__Task details__.
Reproduce the data below verbatim from the line containing "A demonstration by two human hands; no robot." through its final line, and produce nothing more.

__Data extract__.
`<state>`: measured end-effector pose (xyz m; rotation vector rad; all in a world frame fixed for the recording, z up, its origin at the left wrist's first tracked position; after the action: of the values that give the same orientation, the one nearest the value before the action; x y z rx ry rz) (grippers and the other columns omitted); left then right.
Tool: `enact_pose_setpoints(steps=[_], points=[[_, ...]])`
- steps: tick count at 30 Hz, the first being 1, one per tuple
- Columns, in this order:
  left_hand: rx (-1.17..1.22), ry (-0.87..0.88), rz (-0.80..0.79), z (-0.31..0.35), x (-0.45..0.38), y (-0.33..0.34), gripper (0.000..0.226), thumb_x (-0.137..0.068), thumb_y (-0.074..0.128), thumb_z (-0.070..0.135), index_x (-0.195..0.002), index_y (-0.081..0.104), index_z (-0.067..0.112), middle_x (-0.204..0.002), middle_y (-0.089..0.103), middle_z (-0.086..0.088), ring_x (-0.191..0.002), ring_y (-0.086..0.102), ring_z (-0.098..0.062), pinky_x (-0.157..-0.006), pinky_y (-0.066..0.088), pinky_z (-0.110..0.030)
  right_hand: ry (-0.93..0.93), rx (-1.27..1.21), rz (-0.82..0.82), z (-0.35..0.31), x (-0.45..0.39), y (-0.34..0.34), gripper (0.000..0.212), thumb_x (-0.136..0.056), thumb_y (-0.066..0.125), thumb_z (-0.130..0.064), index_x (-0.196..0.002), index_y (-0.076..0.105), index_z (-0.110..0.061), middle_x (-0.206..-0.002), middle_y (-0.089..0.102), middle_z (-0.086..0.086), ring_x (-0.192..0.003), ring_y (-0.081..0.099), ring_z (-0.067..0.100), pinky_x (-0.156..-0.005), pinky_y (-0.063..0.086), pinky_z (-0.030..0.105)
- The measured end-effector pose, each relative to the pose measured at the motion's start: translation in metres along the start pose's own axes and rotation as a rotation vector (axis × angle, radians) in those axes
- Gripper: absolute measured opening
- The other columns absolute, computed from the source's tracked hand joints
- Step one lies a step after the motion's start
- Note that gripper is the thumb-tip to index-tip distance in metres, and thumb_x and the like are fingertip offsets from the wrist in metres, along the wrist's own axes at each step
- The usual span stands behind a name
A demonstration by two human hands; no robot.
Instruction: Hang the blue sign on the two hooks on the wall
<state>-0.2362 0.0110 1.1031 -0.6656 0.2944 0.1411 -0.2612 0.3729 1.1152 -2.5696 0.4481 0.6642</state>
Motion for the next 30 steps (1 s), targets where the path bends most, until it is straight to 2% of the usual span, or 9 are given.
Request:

__Task answer__.
A demonstration by two human hands; no robot.
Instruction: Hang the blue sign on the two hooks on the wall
<state>-0.2362 0.0110 1.1031 -0.6656 0.2944 0.1411 -0.2612 0.3729 1.1152 -2.5696 0.4481 0.6642</state>
Motion for the next 30 steps (1 s), targets where the path bends most, until it is straight to 2% of the usual span, or 9 are given.
Request:

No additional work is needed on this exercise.